Nasza Loteria NaM - pasek na kartach artykułów

PGE Turów - ASCO Śląsk, czyli wojna telewizyjna

Michał Lizak
To niemal pewne, że dzisiejszy pojedynek w Libercu obejrzy komplet 7500 widzów. Czy fani PGE Turowa po meczu będą mieli okazję, by fetować awans do II rundy play-off?  Fot. Marcin Oliva Soto
To niemal pewne, że dzisiejszy pojedynek w Libercu obejrzy komplet 7500 widzów. Czy fani PGE Turowa po meczu będą mieli okazję, by fetować awans do II rundy play-off? Fot. Marcin Oliva Soto
Już dziś rewanżowe spotkania I rundy play-off Pucharu ULEB. PGE Turów - po remisie w Pardubicach 61:61 - musi we własnej hali wygrać z CEZ Nymburk. ASCO Śląsk ma tylko teoretyczne szanse na awans - w Moskwie musiałby ...

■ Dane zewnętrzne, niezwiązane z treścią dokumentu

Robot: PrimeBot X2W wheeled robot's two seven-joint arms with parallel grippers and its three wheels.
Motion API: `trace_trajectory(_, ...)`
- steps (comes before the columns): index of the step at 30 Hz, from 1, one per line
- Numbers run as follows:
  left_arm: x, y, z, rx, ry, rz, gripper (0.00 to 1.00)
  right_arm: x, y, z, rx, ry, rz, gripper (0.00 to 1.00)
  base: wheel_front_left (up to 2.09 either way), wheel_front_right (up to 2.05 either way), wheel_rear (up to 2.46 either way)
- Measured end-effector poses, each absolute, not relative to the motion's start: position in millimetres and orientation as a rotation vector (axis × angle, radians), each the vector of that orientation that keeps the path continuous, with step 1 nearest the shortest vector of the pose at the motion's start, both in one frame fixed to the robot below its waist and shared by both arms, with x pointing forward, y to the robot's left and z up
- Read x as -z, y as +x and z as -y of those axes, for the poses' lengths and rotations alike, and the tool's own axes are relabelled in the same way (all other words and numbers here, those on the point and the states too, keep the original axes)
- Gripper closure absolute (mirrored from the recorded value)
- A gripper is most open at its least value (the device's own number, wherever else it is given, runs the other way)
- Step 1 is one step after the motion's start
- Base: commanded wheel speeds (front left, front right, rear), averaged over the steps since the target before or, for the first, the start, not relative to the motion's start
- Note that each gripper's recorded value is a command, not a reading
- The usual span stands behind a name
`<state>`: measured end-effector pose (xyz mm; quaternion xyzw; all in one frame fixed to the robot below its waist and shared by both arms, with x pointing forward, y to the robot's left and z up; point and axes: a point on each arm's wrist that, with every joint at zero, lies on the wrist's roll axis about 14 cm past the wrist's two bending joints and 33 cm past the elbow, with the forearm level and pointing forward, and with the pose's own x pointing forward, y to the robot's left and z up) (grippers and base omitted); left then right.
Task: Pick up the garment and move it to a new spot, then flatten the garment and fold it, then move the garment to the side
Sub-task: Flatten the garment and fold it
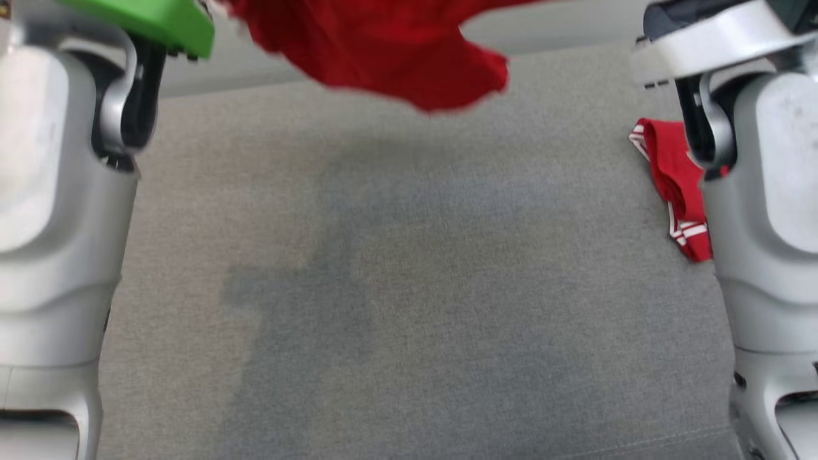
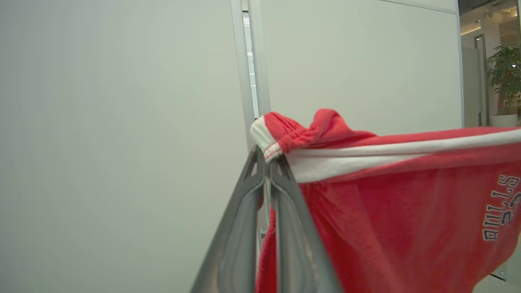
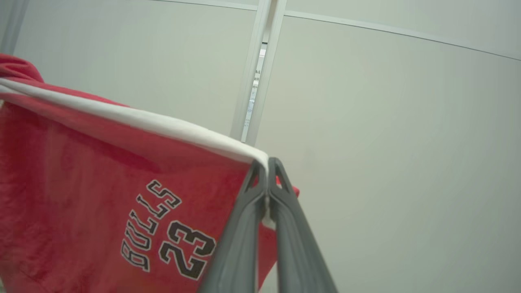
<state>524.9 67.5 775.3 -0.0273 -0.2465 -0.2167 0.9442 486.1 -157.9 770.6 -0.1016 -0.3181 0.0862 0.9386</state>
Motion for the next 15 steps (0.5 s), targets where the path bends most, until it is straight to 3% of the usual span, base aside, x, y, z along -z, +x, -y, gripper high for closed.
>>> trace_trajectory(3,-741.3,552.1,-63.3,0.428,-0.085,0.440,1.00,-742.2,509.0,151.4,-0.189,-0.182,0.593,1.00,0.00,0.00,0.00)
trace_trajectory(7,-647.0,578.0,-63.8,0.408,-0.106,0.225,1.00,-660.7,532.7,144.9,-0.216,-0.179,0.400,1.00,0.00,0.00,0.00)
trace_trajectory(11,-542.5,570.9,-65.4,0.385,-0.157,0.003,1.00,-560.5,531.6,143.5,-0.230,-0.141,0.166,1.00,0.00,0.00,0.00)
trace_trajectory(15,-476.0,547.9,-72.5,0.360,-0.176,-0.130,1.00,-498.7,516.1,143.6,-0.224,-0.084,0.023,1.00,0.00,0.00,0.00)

Już dziś rewanżowe spotkania I rundy play-off Pucharu ULEB. PGE Turów - po remisie w Pardubicach 61:61 - musi we własnej hali wygrać z CEZ Nymburk. ASCO Śląsk ma tylko teoretyczne szanse na awans - w Moskwie musiałby odrobić 7 punktów straty (78:85) z pierwszego pojedynku z wielkim faworytem rozgrywek - Dynamem.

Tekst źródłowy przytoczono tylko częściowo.